▽

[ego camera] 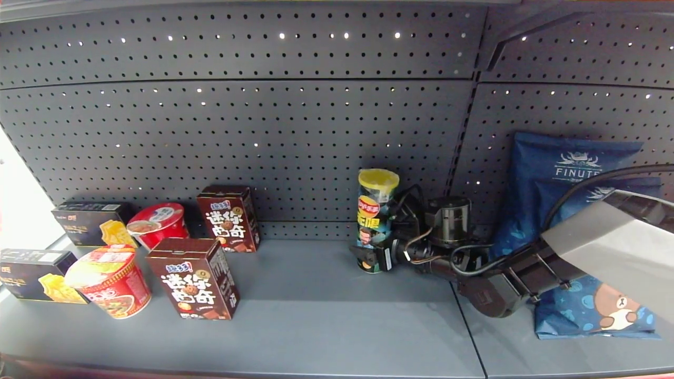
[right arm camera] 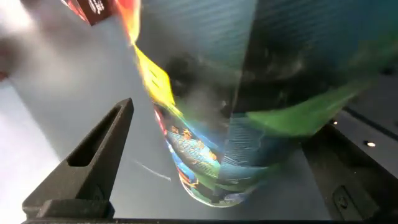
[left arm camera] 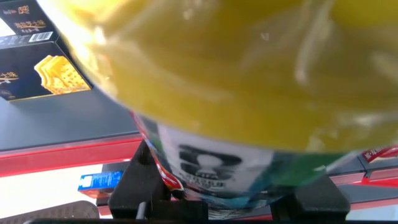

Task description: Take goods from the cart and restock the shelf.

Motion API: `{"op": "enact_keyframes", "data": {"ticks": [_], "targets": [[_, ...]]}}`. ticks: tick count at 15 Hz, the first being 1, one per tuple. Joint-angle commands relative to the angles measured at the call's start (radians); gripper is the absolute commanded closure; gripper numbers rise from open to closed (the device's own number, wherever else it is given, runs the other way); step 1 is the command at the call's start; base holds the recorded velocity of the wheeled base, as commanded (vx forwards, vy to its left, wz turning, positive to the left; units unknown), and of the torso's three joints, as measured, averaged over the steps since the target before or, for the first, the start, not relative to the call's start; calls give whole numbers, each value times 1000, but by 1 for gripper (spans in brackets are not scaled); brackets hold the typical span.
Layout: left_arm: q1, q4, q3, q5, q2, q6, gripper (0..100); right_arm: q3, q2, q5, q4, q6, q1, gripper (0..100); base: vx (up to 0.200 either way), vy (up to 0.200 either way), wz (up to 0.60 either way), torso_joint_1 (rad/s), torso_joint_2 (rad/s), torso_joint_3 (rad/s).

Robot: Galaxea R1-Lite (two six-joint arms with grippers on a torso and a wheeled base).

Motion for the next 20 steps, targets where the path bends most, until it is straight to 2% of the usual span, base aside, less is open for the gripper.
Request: {"op": "enact_keyframes", "data": {"ticks": [1,7,12,17,18,19,20], "targets": [[1,0,0,0,-1,0,100,-10,43,-2,-50,-4,5,100,0,0,0,0,0,0],[1,2,9,1,-23,0,100,93,-40,-12,-87,0,9,100,0,0,0,0,0,0],[1,17,14,5,-52,0,100,318,-284,3,-95,3,35,100,0,0,0,0,0,0],[-1,22,17,3,-72,-2,100,585,-500,173,-105,-1,57,100,0,0,0,0,0,0],[-1,20,26,5,-76,-2,100,666,-495,208,-201,-1,59,100,0,0,0,0,0,0],[-1,20,26,5,-76,-2,100,666,-495,208,-201,-1,59,100,0,0,0,0,0,0],[-1,20,43,5,-89,0,100,736,-446,288,-359,3,59,100,0,0,0,0,0,0]]}}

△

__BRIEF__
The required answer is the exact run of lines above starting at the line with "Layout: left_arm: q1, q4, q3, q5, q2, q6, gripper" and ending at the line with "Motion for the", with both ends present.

__ANSWER TO THIS TASK__
Layout: left_arm: q1, q4, q3, q5, q2, q6, gripper (0..100); right_arm: q3, q2, q5, q4, q6, q1, gripper (0..100); base: vx (up to 0.200 either way), vy (up to 0.200 either way), wz (up to 0.60 either way), torso_joint_1 (rad/s), torso_joint_2 (rad/s), torso_joint_3 (rad/s).

Robot: Galaxea R1-Lite (two six-joint arms with grippers on a torso and a wheeled base).

Motion for the next 20 steps, targets where the path bends most, until it is straight to 2% of the usual span, base aside, less is open for the gripper.

The exercise is done now.